No matter how I rearrange this code (not changing what it does), it keeps formatting like above.
It still reproduces as this simple function:
function foo() {
meshingVoxelBuffer.paste(src.voxels,
rcx * Constants.CHUNK_SIZE
+ Mesher.PAD,
rcy * Constants.CHUNK_SIZE
+ Mesher.PAD,
rcz * Constants.CHUNK_SIZE
+ Mesher.PAD);
}
Now something curious, if I remove + Mesher.PAD from the last parameter, it suddenly formats as I expect:
meshingVoxelBuffer.paste(
src.voxels,
rcx * Constants.CHUNK_SIZE + Mesher.PAD,
rcy * Constants.CHUNK_SIZE + Mesher.PAD,
rcz * Constants.CHUNK_SIZE
);
But if I add it back... it breaks.
meshingVoxelBuffer.paste(src.voxels,
rcx * Constants.CHUNK_SIZE
+ Mesher.PAD,
rcy * Constants.CHUNK_SIZE
+ Mesher.PAD,
rcz * Constants.CHUNK_SIZE
+ Mesher.PAD);
I think the issue here is, that there are multiple competing wrapping rules at play. one is callParameter and the other is opAddSubChain. if you set opAddSubChain to noWrap you should see the results you are expecting. obviously you might have code that wants (or needs) opAddSubChain to happen, so you'll have to formulate rules that only apply to those places.
unfortunately formatter doesn't have a way of weighting wrapping types, or selecting the "best" one in cases where multiple wrapping rules apply.
I see, I had a suspicion opAddSubChain was involved but didn't find the right configuration for making it work.
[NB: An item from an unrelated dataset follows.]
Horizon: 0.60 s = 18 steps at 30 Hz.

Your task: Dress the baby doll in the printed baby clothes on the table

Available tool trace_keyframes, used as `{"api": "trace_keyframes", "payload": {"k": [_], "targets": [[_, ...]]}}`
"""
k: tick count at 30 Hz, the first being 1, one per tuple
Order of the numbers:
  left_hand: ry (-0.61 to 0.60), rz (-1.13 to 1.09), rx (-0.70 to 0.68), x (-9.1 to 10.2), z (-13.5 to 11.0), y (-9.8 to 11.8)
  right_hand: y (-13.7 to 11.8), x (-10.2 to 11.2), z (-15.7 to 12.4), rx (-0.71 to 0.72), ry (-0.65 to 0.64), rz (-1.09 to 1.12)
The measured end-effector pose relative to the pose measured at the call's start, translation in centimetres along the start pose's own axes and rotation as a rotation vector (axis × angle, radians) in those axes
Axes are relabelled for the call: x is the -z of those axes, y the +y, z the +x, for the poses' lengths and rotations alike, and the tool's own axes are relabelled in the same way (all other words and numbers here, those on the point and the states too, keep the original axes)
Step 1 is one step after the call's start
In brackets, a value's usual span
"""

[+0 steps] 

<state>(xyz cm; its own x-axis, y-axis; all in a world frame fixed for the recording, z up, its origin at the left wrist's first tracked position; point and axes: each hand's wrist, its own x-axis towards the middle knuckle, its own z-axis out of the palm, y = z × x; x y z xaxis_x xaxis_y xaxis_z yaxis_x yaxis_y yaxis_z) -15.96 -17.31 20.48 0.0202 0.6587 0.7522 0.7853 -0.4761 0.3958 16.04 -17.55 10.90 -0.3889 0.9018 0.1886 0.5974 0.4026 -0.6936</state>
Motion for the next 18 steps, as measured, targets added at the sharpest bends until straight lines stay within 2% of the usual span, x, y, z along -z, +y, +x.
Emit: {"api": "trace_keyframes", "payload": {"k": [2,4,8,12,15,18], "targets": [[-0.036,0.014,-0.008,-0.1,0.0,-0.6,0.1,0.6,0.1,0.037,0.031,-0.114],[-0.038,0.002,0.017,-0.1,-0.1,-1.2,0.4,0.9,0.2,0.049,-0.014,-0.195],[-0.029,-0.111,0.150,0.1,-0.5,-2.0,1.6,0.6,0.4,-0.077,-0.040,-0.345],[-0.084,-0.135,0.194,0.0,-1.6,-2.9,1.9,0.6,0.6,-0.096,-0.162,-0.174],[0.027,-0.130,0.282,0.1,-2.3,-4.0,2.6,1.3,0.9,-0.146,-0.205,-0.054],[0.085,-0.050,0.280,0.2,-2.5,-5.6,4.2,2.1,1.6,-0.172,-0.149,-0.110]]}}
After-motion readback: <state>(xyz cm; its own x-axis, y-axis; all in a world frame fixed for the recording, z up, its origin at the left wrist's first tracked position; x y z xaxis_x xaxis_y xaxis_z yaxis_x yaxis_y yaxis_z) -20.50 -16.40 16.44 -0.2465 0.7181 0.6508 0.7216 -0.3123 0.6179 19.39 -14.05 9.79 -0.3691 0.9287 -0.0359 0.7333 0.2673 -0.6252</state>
I was trying fillLine instead of noWrap and it still broke in a different way:
meshingVoxelBuffer.paste(src.voxels,
rcx * Constants.CHUNK_SIZE +
Mesher.PAD,
rcy * Constants.CHUNK_SIZE + Mesher.PAD,
rcz * Constants.CHUNK_SIZE +
Mesher.PAD
);
Not sure why it would still do this, because there is space to fill the line, it's not reaching the limit.
But using noWrap does what I expect. Though I'll probably have to discover where it falls short eventually.
(I wish comments were allowed to explain why I add this in the hxformat file)
Not sure why it would still do this, because there is space to fill the line, it's not reaching the limit.
when applying rules or when figuring out what rules to apply, formatter works with an in-memory representation of your code. before checking wrapping rules your paste call is all in one line. and in cases where multiple wrapping types apply to the same section of code each type doesn't necessarily look at wrapping done by previous rules. they basically see one line of code that exceeds 160 characters and select the first rule entry that matches all criteria.
But using
noWrapdoes what I expect. Though I'll probably have to discover where it falls short eventually. (I wish comments were allowed to explain why I add this in the hxformat file)
git blame works quite well, but I agree that allowing comments in hxformat.json would be a nice feature to have.